Comenzó a rondar la casa de la calle mal iluminada, y los amigos le avisaron del peligro: con mujer del «coronel» Coriolano nadie se metía, porque el «coronel» no era hombre de medias palabras. Juca Viana, estudiante de segundo año de Derecho, con pretensiones de valiente, se encogió de hombros. Disolvióse la timidez de Chiquita ante el atrevido bigote estudiantil, sus ropas elegantes, sus promesas de amor. Comenzó por abrir la ventana, casi siempre cerrada cuando el estanciero no estaba. Abrió una noche la puerta, y Juca se hizo socio del «coronel» en el lecho de su amante. Socio sin capital y sin obligaciones, llevándose lo mejor de las ganancias en un ardor de pasión que de inmediato se hizo conocida y comentada en la ciudad entera. Aún hoy la historia, en todos sus detalles, es rememorada en la Papelería Modelo, en las conversaciones de las solteronas, ante los tableros de «gamão». Juca Viana perdió un día el sentido de la prudencia entrando, a plena luz del día, en la casa alquilada y pagada por Coriolano. La tímida Chiquita se transformó en atrevida amante, llegando hasta el extremo de salir por la noche, del brazo de Juca, para acostarse en la playa, bajo el claro de luna. Parecían dos criaturas, ella con sus dieciséis, él con sus veinte años mal cumplidos, escapados de un poema bucólico.
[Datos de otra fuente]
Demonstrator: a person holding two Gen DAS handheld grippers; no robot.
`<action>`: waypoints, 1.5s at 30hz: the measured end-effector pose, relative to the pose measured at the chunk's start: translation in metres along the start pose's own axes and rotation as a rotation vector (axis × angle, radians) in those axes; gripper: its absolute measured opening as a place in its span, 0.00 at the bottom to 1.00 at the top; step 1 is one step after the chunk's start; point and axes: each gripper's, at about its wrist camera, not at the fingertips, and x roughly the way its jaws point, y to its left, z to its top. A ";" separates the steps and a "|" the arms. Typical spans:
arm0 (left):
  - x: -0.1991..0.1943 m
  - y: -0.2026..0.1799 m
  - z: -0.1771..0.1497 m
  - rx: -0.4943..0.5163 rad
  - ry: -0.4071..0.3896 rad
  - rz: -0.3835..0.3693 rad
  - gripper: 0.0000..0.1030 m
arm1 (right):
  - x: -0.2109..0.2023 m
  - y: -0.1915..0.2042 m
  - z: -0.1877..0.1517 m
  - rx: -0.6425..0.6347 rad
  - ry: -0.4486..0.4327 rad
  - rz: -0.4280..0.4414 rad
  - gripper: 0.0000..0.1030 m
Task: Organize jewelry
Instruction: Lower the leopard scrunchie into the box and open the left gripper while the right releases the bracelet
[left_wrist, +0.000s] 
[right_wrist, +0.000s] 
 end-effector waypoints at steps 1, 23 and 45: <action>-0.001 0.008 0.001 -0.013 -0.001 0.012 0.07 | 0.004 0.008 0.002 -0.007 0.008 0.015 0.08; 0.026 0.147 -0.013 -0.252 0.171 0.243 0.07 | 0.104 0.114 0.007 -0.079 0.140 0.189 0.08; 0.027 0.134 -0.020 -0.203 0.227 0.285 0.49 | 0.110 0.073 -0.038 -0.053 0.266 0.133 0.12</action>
Los matasietes del «coronel» llegaron cuando comenzaba la noche, se echaron atrevidamente unos aguardientes a la garganta en el bar mal frecuentado de Toinho «Cara de carnero», rezongaron amenazas y partieron hacia la casa de Chiquita. Los amantes disfrutaban sus juegos de amor en el lecho pagado por el «coronel», apasionados y confiados, sonriendo el uno para el otro, felices. Los vecinos próximos oían risas y suspiros entrecortados, de vez en cuando la voz de Chiquita murmurando en un gemido, «¡ay, mi amor!». Los hombres de Coriolano entraron por el patio, los vecinos próximos y distantes oyeron nuevos rubores, y toda la calle despertó con los gritos, reuniéndose frente a la casa. Según cuentan, fue una zurra de padre y señor mío la que propinaron al joven y a su compañera, les raparon el cabello, de largas trenzas el de Chiquita y ondeado y rubio el de Juca Viana, y les dieron órdenes, en nombre del indignado «coronel», de desaparecer aquella misma noche y para siempre de Ilhéus. Juca Viana era ahora fiscal en Jequié; ni siquiera después de haberse graduado se animó a volver a Ilhéus. De Chiquita no se tuvieron más noticias. Conociendo esa historia, ¿quién habría de atreverse a trasponer, sin expresa invitación del «coronel», el umbral de la puerta de su amante? Sobre todo la pesada puerta de la casa de Gloria, la más apetitosa, la más espléndida de cuantas mancebas tuviera Coriolano. El «coronel» había envejecido, su fuerza política ya no era la misma, pero el recuerdo del ejemplo de Juca Viana y Chiquita persistía, y el propio Coriolano se encargaba de recordarlo cuando eso le parecía necesario. Recientes eran los sucesos ocurridos en el escritorio de Tonico Bastos.